In this way, you can write your application as if it were a single-core usage (we’ll cover some of the considerations in the next article), and PM2 will focus on the multi-core part.
After starting the application in clustered mode, you can use “PM2 Scale” to adjust the number of instances in real time and perform a “0-second-downtime” reload, where processes are regrouped so that at least one process is always online.
As the process manager, PM2 is also responsible for restarting other useful processes if they crash while PM2 is running nodes in production.
If you need to scale further, you may need to deploy more machines.
Multi-server network load balancing
Scaling across multiple computers can be understood as scaling across multiple cores, with multiple computers, each running one or more processes, and load balancing servers for redirecting traffic to each computer.
After a request is sent to a particular node, the load balancing server described in the previous paragraph sends traffic to a particular process.

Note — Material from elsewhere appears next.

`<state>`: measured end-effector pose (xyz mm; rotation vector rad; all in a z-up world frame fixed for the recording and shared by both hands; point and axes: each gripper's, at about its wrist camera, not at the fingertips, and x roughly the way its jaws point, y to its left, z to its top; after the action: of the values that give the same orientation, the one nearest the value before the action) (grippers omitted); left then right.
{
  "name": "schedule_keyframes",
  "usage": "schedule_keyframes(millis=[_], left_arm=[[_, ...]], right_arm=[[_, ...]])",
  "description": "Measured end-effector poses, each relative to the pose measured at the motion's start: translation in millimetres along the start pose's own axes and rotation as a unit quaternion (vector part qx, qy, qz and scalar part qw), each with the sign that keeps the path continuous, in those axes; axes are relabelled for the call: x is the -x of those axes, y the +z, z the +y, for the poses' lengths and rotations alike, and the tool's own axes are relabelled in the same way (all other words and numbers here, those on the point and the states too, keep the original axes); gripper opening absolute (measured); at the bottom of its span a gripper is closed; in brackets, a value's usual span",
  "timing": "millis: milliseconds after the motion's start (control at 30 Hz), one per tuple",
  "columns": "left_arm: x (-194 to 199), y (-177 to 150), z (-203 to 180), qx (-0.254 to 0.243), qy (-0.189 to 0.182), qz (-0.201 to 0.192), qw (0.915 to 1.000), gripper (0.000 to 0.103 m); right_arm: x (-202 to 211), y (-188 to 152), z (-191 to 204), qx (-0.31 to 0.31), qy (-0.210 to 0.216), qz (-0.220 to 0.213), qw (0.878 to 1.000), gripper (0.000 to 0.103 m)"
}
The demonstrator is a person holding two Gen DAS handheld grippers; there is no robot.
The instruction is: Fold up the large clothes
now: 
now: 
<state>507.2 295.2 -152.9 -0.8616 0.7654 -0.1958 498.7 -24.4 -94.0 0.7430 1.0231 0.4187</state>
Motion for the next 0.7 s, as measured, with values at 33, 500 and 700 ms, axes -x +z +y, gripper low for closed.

Network load balancing servers can be deployed in different ways. If you are using AWS to configure your infrastructure, a good choice is to use a managed Load balancing server like ELB (Elastic Load Balancer) because it supports useful features such as automatic scaling and is easy to set up.
But simply, you can deploy your own machine and set up load balancing with NGINX. Configuring load balancing for NGINX reverse proxies is very simple. Here is an example configuration:
http { upstream myapp1 { server srv1.example.com; server srv2.example.com; server srv3.example.com; } server { listen 80; location / { proxy_pass http://myapp1; }}}Copy the code
In this way, the load balancing server exposes your application to the outside world through a unique port. If you are concerned about a single point of failure, you can deploy multiple load balancing servers pointing to the same server.
To distribute traffic between load balancing servers (each with its own IP address), you can add multiple DNS “A” records to the primary domain, so DNS resolution will distribute traffic between multiple load balancing servers that you configure, resolving to A different IP each time.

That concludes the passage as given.